# [Your assignment]
What is needed is every line of the material that contains "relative".
START Material provided
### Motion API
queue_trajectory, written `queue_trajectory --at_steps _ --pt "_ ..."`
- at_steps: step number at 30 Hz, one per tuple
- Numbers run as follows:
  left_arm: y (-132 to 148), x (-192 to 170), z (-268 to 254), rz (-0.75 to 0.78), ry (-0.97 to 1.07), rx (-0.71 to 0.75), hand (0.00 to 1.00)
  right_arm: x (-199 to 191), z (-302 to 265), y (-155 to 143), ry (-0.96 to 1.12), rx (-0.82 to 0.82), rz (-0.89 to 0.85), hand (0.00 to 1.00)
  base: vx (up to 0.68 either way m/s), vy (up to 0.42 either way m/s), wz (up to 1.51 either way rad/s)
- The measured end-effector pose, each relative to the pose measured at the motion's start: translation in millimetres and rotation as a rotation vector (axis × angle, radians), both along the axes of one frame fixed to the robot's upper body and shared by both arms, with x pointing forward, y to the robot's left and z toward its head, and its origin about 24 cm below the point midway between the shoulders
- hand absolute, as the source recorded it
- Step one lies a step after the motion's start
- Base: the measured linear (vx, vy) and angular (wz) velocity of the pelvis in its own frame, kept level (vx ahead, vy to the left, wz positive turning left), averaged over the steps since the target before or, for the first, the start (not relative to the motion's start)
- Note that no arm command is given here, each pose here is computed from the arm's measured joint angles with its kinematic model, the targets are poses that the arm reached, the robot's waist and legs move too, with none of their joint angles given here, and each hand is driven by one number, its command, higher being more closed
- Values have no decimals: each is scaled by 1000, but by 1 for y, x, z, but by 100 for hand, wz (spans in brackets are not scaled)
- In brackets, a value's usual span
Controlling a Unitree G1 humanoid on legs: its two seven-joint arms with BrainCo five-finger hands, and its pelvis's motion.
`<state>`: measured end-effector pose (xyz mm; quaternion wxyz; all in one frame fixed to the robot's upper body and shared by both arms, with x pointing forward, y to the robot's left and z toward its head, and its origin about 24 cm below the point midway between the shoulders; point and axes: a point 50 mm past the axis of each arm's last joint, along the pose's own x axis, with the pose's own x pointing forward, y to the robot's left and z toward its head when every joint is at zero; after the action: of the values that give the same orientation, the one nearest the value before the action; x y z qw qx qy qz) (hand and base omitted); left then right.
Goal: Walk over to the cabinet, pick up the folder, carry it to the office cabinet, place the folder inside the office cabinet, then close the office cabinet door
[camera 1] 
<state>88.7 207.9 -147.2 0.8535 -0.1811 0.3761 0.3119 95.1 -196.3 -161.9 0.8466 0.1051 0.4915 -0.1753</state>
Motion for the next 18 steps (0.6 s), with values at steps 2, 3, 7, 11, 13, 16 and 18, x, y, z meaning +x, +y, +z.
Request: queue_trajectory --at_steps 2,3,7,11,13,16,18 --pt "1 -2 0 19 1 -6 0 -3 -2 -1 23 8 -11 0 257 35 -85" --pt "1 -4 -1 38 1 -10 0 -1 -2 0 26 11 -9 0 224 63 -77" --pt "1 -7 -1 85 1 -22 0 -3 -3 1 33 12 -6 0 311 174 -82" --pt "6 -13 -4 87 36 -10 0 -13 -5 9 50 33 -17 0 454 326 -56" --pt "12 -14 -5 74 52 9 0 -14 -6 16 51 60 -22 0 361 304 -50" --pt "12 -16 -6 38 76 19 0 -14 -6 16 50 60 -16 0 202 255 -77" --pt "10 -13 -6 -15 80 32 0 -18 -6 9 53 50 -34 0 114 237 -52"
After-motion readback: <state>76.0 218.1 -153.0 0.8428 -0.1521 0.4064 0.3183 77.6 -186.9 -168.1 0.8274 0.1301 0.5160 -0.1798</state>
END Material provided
# [Task result]
- The measured end-effector pose, each relative to the pose measured at the motion's start: translation in millimetres and rotation as a rotation vector (axis × angle, radians), both along the axes of one frame fixed to the robot's upper body and shared by both arms, with x pointing forward, y to the robot's left and z toward its head, and its origin about 24 cm below the point midway between the shoulders
- Base: the measured linear (vx, vy) and angular (wz) velocity of the pelvis in its own frame, kept level (vx ahead, vy to the left, wz positive turning left), averaged over the steps since the target before or, for the first, the start (not relative to the motion's start)

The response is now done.